Plusieurs années s’écoulèrent sans amener à la ferme d’autres changemens que l’insensible transformation des âges. Les enfans devinrent des hommes et des femmes, les hommes et les femmes presque des vieillards; mais ceux-là n’avaient perdu ni la docilité ni la bonne humeur de l’enfance, ceux-ci ne ressentaient encore aucune des infirmités ni des morosités de la vieillesse. Les quatre filles aînées avaient épousé des fermiers des environs; une sœur de M. Stella, veuve depuis plusieurs années, était morte laissant dans l’abandon et presque dans la misère deux jeunes filles que les fermiers avaient recueillies et pour ainsi dire adoptées. L’aînée, qui s’appelait Lucie, s’était appliquée, dès son arrivée à la ferme de son oncle, à partager avec ses cousines les travaux du ménage.
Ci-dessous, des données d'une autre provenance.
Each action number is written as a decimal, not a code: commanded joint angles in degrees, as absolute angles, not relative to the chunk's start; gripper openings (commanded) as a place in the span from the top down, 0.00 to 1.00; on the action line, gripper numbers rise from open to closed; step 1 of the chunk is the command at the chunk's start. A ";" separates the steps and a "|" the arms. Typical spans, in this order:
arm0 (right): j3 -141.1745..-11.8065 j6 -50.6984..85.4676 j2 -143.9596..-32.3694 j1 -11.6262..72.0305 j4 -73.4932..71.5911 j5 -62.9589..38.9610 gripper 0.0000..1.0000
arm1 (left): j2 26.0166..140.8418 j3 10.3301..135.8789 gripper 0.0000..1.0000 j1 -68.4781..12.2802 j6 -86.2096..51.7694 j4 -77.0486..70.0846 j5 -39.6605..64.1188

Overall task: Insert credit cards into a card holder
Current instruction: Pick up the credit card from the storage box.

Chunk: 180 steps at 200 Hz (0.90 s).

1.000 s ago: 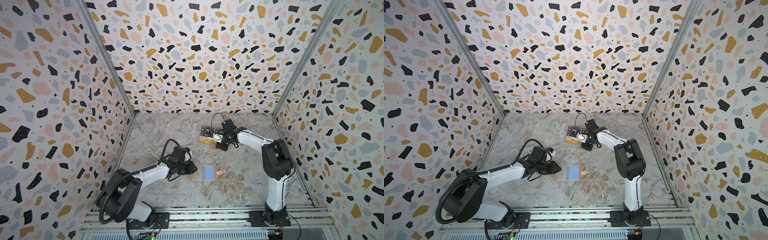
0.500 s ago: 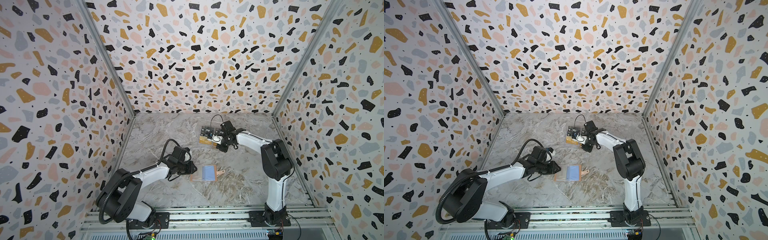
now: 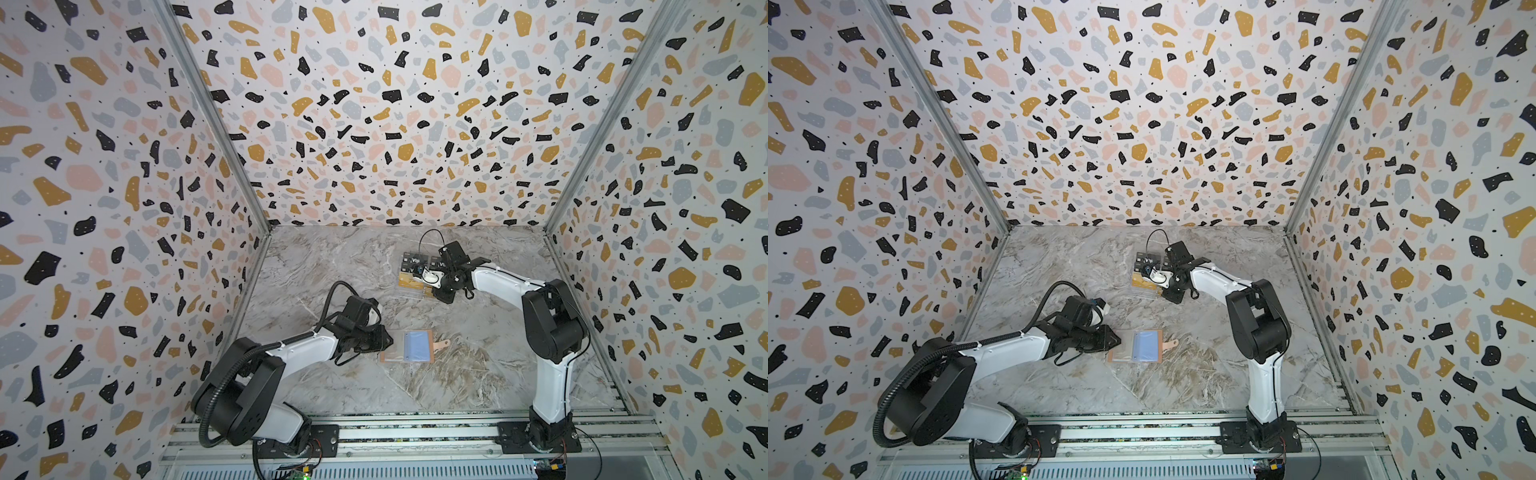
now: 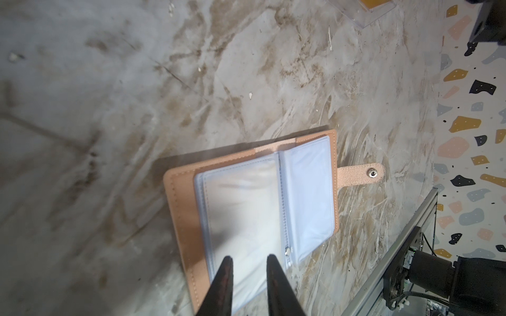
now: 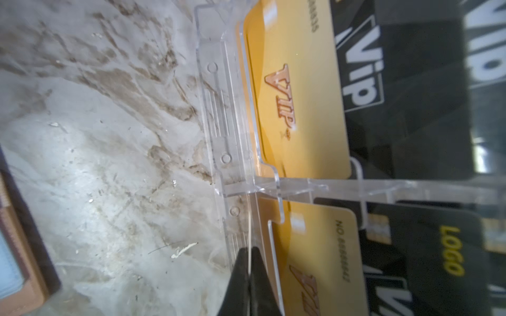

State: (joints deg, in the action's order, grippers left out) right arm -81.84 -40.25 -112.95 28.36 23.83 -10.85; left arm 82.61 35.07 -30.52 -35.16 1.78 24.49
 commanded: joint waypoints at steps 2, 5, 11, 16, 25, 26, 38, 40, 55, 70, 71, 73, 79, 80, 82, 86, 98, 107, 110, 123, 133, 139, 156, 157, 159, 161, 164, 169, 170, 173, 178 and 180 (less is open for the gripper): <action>-81.48 -40.61 -108.13 28.51 23.12 -11.12 1.00 | 82.44 34.39 0.75 -30.23 -35.69 -0.18 24.43; -81.48 -40.54 -108.04 28.54 23.16 -11.27 1.00 | 82.37 34.37 0.75 -30.23 -35.70 -0.23 24.47; -81.55 -40.45 -107.81 28.67 23.12 -11.43 1.00 | 82.31 34.27 0.75 -30.23 -35.71 -0.25 24.40; -81.64 -40.32 -107.68 28.81 23.12 -11.49 1.00 | 82.25 34.12 0.75 -30.23 -35.69 -0.26 24.35; -81.80 -40.18 -107.30 29.02 23.20 -11.50 1.00 | 82.13 33.89 0.75 -30.23 -35.71 -0.26 24.27; -81.77 -40.17 -107.22 29.06 23.20 -11.55 1.00 | 82.07 33.86 0.75 -30.23 -35.69 -0.31 24.31; -81.85 -39.59 -106.57 29.18 23.20 -11.99 1.00 | 81.82 33.41 0.75 -30.24 -35.99 -0.86 24.19; -81.85 -39.49 -106.47 29.18 23.25 -12.07 1.00 | 81.76 33.31 0.75 -30.24 -35.98 -0.90 24.20; -81.99 -37.98 -105.45 29.18 23.25 -12.69 1.00 | 81.54 33.31 0.75 -30.24 -36.22 -1.05 23.59; -81.61 -35.29 -104.00 29.33 22.50 -14.05 1.00 | 80.89 33.64 0.75 -30.25 -36.28 -0.47 21.27; -81.59 -35.09 -103.94 29.34 22.32 -14.15 1.00 | 80.74 33.65 0.75 -30.29 -36.29 -0.46 20.96; -81.46 -34.59 -103.73 29.48 22.15 -14.33 1.00 | 80.57 33.66 0.75 -30.31 -36.30 -0.38 20.47; -81.03 -33.43 -103.08 29.92 21.47 -15.16 1.00 | 79.86 33.75 0.75 -30.32 -36.36 -0.27 19.24; -80.94 -33.20 -102.95 30.08 21.33 -15.27 1.00 | 79.70 33.75 0.75 -30.32 -36.38 -0.31 19.02; -80.77 -32.80 -102.64 30.24 21.06 -15.35 1.00 | 79.49 33.79 0.75 -30.32 -36.38 -0.34 18.71; -80.21 -31.86 -102.16 30.84 20.24 -15.44 1.00 | 78.91 33.75 0.75 -30.32 -36.53 -0.42 17.88; -78.42 -28.79 -100.48 32.82 17.74 -16.35 1.00 | 77.03 33.62 0.75 -30.33 -36.65 -0.84 15.52; -76.94 -26.06 -99.18 34.10 15.86 -17.25 1.00 | 75.62 33.28 0.75 -30.32 -36.57 -1.07 13.95; -76.39 -24.49 -98.63 34.47 15.11 -17.35 1.00 | 75.13 33.12 0.75 -30.32 -36.56 -1.18 13.29; -74.45 -17.12 -97.13 35.43 12.74 -20.22 1.00 | 73.05 32.25 0.75 -30.32 -36.65 -1.39 10.78; -72.52 -10.45 -96.10 35.89 10.30 -23.59 1.00 | 71.61 31.23 0.74 -30.30 -36.91 -1.79 9.34; -71.07 -7.07 -95.39 36.42 8.73 -25.13 1.00 | 70.80 30.47 0.74 -30.39 -37.32 -2.22 8.41; -66.47 2.22 -93.33 38.34 3.72 -27.64 1.00 | 69.24 28.24 0.73 -30.58 -38.33 -4.41 6.98; -66.11 2.91 -93.20 38.42 3.40 -27.84 1.00 | 69.21 28.14 0.73 -30.58 -38.42 -4.49 6.92; -65.57 4.09 -92.87 38.56 2.54 -28.43 1.00 | 69.11 27.91 0.73 -30.63 -38.52 -4.64 6.83; -64.73 5.64 -92.61 38.73 1.56 -28.99 1.00 | 69.09 27.70 0.73 -30.66 -38.70 -4.83 6.67; -63.70 7.81 -92.25 38.83 0.24 -29.66 1.00 | 69.00 27.49 0.73 -30.75 -38.94 -5.00 6.61; -61.72 11.74 -91.62 39.12 -2.62 -30.93 1.00 | 68.91 27.07 0.73 -30.92 -39.35 -5.48 6.51; -61.36 12.50 -91.47 39.12 -3.16 -31.06 1.00 | 68.91 27.02 0.73 -30.93 -39.41 -5.55 6.51; -59.99 15.08 -91.08 39.29 -5.09 -31.60 1.00 | 68.86 26.80 0.73 -31.06 -39.54 -5.84 6.50; -57.88 19.06 -90.43 39.44 -8.12 -32.42 1.00 | 68.82 26.51 0.73 -31.34 -39.70 -6.20 6.50; -57.23 20.52 -90.20 39.52 -9.15 -32.89 1.00 | 68.82 26.43 0.73 -31.48 -39.76 -6.34 6.46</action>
Rachel, la cadette, qui n’était encore qu’une enfant, devint bientôt pour le beau-frère ennemi de l’éducation de village l’objet d’une sollicitude égale à celle que lui avait inspirée Paolino. L’opiniâtre discoureur ne laissa ni paix ni trêve à M. et à Mme Stella qu’il ne les eût décidés à placer pour quelque temps Rachel dans un pensionnat de demoiselles au bourg de Melegnano (en français Marignan).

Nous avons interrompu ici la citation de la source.